## TASK REQUIREMENTS
Transcribe every record verbatim; no pictures.

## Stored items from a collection
***
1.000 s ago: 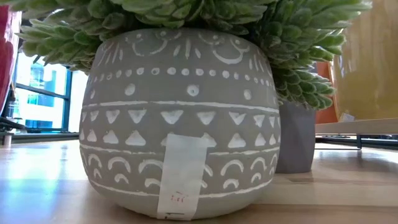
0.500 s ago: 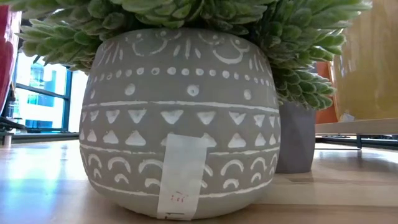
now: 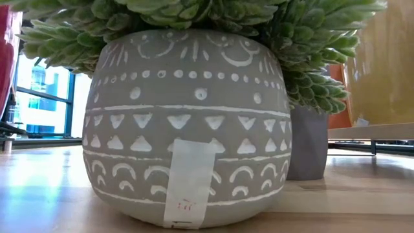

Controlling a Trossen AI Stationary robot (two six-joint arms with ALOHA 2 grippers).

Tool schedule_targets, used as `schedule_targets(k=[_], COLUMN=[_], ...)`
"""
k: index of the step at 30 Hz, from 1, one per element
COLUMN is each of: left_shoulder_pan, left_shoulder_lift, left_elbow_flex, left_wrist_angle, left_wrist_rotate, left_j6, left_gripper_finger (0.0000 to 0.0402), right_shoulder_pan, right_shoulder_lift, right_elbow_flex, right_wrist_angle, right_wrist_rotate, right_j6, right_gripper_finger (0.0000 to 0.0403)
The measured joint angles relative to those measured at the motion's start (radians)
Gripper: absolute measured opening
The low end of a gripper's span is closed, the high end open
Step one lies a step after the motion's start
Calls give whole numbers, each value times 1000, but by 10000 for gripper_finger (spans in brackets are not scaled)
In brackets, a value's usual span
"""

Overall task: Place coffee mugs
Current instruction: Move the green mug to the center of the table

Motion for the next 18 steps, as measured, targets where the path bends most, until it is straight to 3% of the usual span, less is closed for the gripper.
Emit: schedule_targets(k=[12, 18], left_shoulder_pan=[12, 23], left_shoulder_lift=[0, -1], left_elbow_flex=[0, 0], left_wrist_angle=[2, 2], left_wrist_rotate=[15, 22], left_j6=[18, 18], left_gripper_finger=[41, 79], right_shoulder_pan=[0, 0], right_shoulder_lift=[0, 0], right_elbow_flex=[0, 0], right_wrist_angle=[1, 0], right_wrist_rotate=[-17, -25], right_j6=[0, 0], right_gripper_finger=[94, 94])
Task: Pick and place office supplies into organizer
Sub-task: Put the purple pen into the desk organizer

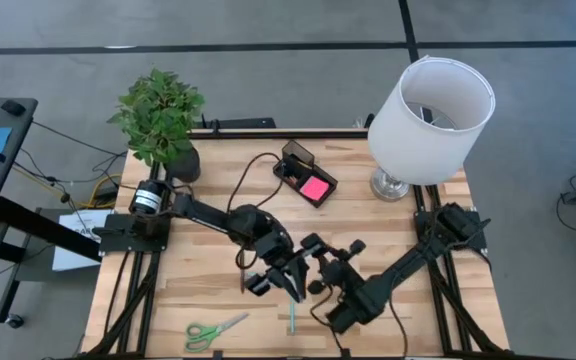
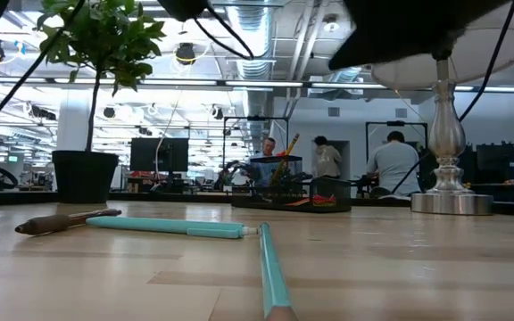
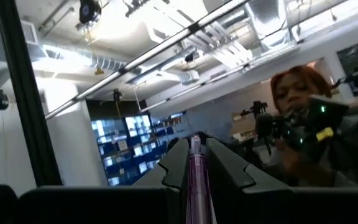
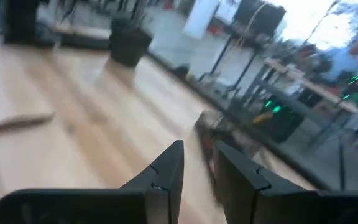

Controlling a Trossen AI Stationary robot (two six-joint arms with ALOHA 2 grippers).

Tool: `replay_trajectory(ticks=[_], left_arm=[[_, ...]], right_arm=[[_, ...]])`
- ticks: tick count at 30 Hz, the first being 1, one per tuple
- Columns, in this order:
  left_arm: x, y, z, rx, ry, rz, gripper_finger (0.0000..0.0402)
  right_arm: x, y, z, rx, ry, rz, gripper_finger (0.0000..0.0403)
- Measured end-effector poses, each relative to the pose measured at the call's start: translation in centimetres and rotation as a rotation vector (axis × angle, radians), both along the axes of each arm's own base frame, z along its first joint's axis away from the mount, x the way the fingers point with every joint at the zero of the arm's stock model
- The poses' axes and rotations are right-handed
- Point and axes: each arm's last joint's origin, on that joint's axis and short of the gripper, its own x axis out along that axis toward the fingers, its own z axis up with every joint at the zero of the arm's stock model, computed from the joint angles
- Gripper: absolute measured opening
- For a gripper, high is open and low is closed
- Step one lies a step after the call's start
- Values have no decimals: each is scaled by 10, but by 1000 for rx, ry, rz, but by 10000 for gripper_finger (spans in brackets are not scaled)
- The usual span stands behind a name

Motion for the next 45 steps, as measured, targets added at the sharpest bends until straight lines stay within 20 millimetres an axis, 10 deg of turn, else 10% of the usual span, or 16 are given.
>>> replay_trajectory(ticks=[13,26,45], left_arm=[[-12,-19,5,11,-111,-72,29],[-19,-28,8,29,-169,-121,29],[-24,-44,8,15,-212,-109,29]], right_arm=[[0,30,34,-234,-30,94,79],[-54,86,38,-313,18,310,79],[-8,77,89,-407,142,215,79]])
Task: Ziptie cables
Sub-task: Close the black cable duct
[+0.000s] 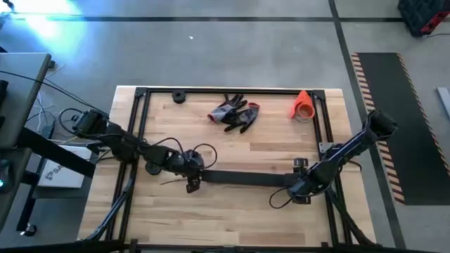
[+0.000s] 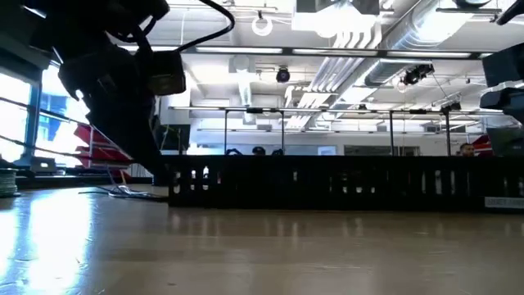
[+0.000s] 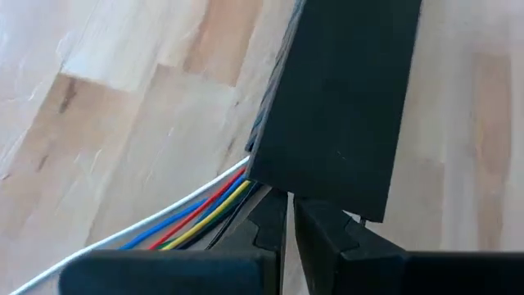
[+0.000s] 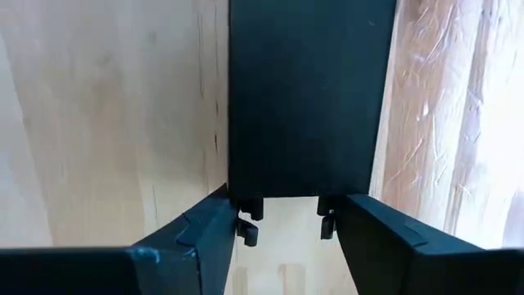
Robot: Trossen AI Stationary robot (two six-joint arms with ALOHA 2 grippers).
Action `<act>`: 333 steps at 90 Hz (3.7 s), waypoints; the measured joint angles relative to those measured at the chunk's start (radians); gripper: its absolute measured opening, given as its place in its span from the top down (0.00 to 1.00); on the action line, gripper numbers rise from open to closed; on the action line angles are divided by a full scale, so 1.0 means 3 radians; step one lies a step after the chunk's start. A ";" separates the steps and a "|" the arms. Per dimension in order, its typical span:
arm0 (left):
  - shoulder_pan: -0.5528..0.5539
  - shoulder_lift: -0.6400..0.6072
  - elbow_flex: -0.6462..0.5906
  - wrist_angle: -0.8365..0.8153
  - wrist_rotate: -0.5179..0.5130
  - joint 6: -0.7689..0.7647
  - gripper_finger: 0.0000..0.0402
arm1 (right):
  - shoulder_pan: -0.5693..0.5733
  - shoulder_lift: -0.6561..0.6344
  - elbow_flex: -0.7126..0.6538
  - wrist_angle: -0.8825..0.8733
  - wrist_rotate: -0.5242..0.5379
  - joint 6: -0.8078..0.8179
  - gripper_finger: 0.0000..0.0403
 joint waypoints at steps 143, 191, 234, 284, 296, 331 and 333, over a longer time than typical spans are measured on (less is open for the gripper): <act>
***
## THE COMPLETED TASK
1.000 s ago: 
0.500 s ago: 
now: 

Controlling a Trossen AI Stationary robot (two six-joint arms with ALOHA 2 grippers).

Tool schedule_targets, used as `schedule_targets(k=[_], COLUMN=[_], ...)`
"""
k: index of the step at 30 Hz, from 1, one per element
COLUMN is each of: left_shoulder_pan, left_shoulder_lift, left_elbow_flex, left_wrist_angle, left_wrist_rotate, left_j6, left_gripper_finger (0.0000 to 0.0402), right_shoulder_pan, right_shoulder_lift, right_elbow_flex, right_wrist_angle, right_wrist_rotate, right_j6, right_gripper_finger (0.0000 to 0.0403)
The measured joint angles relative to those measured at the motion's start (radians)
Gripper: absolute measured opening
The low end of a gripper's span is closed, the high end open
Step one lies a step after the motion's start
Calls give whole numbers, each value times 1000, but by 10000 for gripper_finger (spans in brackets are not scaled)
In brackets, a value's usual span
"""

Overall task: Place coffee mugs
Current instruction: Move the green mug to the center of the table

Motion for the next 18 steps, as measured, targets where the path bends most, until it is straight to 3% of the usual span, less is closed for the gripper.
Emit: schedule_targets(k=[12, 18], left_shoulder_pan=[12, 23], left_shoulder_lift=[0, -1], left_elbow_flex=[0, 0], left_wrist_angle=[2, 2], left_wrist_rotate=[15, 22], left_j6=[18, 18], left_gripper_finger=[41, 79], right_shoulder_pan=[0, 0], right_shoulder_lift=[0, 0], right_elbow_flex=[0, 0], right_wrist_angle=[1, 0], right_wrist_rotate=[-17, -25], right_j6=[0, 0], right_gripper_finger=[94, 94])
Task: Pick and place office supplies into organizer
Sub-task: Put the purple pen into the desk organizer


Controlling a Trossen AI Stationary robot (two six-joint arms with ALOHA 2 grippers).

Tool: `replay_trajectory(ticks=[_], left_arm=[[_, ...]], right_arm=[[_, ...]])`
- ticks: tick count at 30 Hz, the first being 1, one per tuple
- Columns, in this order:
  left_arm: x, y, z, rx, ry, rz, gripper_finger (0.0000..0.0402)
  right_arm: x, y, z, rx, ry, rz, gripper_finger (0.0000..0.0403)
- Measured end-effector poses, each relative to the pose measured at the call's start: translation in centimetres and rotation as a rotation vector (axis × angle, radians), both along the axes of each arm's own base frame, z along its first joint's axis away from the mount, x the way the fingers point with every joint at the zero of the arm's stock model
- The poses' axes and rotations are right-handed
- Point and axes: each arm's last joint's origin, on that joint's axis and short of the gripper, its own x axis out along that axis toward the fingers, its own z axis up with every joint at the zero of the arm's stock model, computed from the joint angles
- Gripper: absolute measured opening
- For a gripper, high is open and low is closed
- Step one lies a step after the call's start
- Values have no decimals: each is scaled by 10, but by 1000 for rx, ry, rz, but by 10000 for gripper_finger (spans in brackets are not scaled)
- The usual span stands behind a name

Motion for the next 45 steps, as measured, targets added at the sharpest bends until straight lines stay within 20 millimetres an axis, 10 deg of turn, else 10% of the usual span, or 16 are given.
>>> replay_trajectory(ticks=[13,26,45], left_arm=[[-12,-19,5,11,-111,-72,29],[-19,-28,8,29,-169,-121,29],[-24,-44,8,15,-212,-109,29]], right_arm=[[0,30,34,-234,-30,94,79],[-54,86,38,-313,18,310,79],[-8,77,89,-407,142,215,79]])
Task: Ziptie cables
Sub-task: Close the black cable duct
[+0.000s] 
[+0.000s] 
[+0.000s] 
[+0.000s] 
Robot: Trossen AI Stationary robot (two six-joint arms with ALOHA 2 grippers).
Action `<act>`: 333 steps at 90 Hz (3.7 s), waypoints; the measured joint angles relative to those measured at the chunk's start (radians); gripper: its absolute measured opening, given as its place in its span from the top down (0.00 to 1.00); on the action line, gripper numbers rise from open to closed; on the action line angles are divided by a full scale, so 1.0 means 3 radians; step one lies a step after the chunk's start. A ";" separates the steps and a "|" the arms. Per dimension in order, its typical span:
arm0 (left):
  - shoulder_pan: -0.5528..0.5539
  - shoulder_lift: -0.6400..0.6072
  - elbow_flex: -0.6462..0.5906
  - wrist_angle: -0.8365..0.8153
  - wrist_rotate: -0.5179..0.5130
  - joint 6: -0.7689..0.7647
  - gripper_finger: 0.0000..0.0402
arm1 (right):
  - shoulder_pan: -0.5693..0.5733
  - shoulder_lift: -0.6561..0.6344
  - elbow_flex: -0.7126..0.6538
  - wrist_angle: -0.8825..0.8733
  - wrist_rotate: -0.5242..0.5379
  - joint 6: -0.8078..0.8179
  - gripper_finger: 0.0000..0.0403
 joint waypoints at steps 143, 191, 234, 284, 296, 331 and 333, over a longer time than typical spans are measured on (less is open for the gripper): <act>

The output is complete as it stands.